Only the lines from the start of the data through the line containing "Gripper frame, origin" should be written out, exactly as they are, with both ends included and the pictures left out.

- [Extracted records]
_____
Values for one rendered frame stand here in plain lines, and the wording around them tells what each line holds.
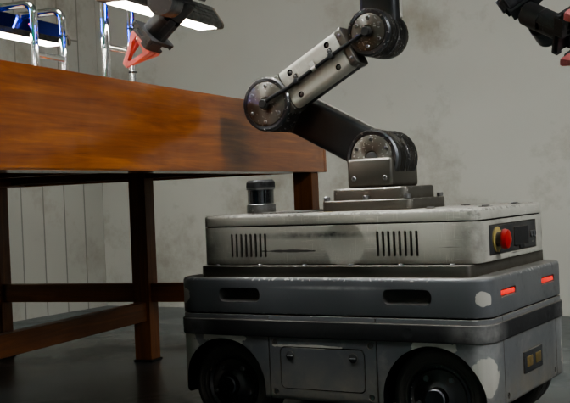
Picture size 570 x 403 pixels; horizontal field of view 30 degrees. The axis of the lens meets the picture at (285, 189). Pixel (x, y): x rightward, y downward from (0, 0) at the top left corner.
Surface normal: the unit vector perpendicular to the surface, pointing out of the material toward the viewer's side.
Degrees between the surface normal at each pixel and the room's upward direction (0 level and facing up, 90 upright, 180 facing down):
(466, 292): 90
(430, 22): 90
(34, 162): 90
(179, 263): 90
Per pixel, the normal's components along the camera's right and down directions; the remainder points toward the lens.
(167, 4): -0.31, 0.07
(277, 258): -0.51, 0.02
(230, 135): 0.93, -0.04
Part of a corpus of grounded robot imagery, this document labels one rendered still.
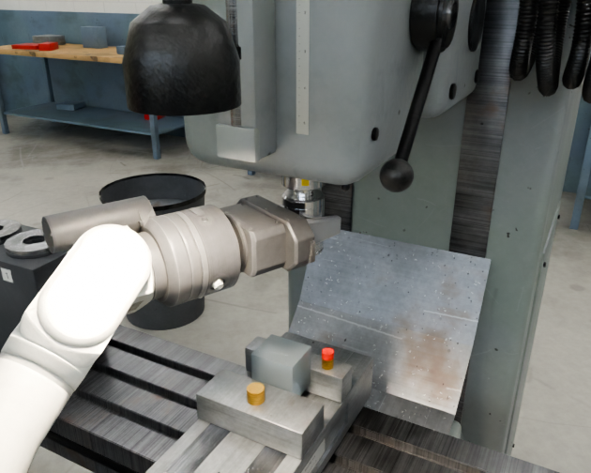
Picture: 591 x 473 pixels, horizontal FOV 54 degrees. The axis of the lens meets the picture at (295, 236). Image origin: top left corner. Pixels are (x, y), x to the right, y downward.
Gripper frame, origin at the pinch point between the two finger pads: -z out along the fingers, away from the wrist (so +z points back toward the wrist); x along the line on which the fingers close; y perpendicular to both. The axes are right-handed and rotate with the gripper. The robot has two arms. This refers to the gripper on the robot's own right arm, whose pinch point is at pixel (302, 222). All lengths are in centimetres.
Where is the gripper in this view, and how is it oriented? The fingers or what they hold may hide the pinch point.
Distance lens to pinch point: 65.1
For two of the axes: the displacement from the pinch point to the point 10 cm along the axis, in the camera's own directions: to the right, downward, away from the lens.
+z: -8.0, 2.3, -5.6
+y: -0.1, 9.2, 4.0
_____
- [Reply to the task]
Values for one rendered frame stand here in plain lines, and the wording around them tells what each line holds.
Picture size 570 x 403 pixels; horizontal field of view 30 degrees. The axis of the lens meets the picture at (285, 189). Pixel (x, y): x rightward, y downward from (0, 0) at the top left corner.
Surface normal: the unit vector perpendicular to the surface, pointing out of the material toward the viewer's side.
Degrees between the surface normal at each pixel and the room's upward direction (0 level and facing up, 90 upright, 180 facing down):
(466, 292): 90
(430, 22): 90
(34, 162): 90
(179, 263): 90
Per pixel, the normal's components along the camera's right and down directions; the remainder points toward the lens.
(167, 4): -0.31, 0.07
(277, 258): -0.51, 0.02
(230, 135): 0.93, -0.04
Part of a corpus of grounded robot imagery, this document labels one rendered still.
Picture: 591 x 473 pixels, horizontal FOV 54 degrees. The axis of the lens meets the picture at (295, 236). Image origin: top left corner. Pixels are (x, y), x to the right, y downward.
Gripper frame, origin at the pinch point between the two finger pads: -z out along the fingers, away from the wrist (so +z points back toward the wrist); x along the line on which the fingers close; y perpendicular to both. The axes are right-handed and rotate with the gripper. The robot has two arms. This refers to the gripper on the robot's own right arm, whose pinch point is at pixel (302, 222). All lengths are in centimetres.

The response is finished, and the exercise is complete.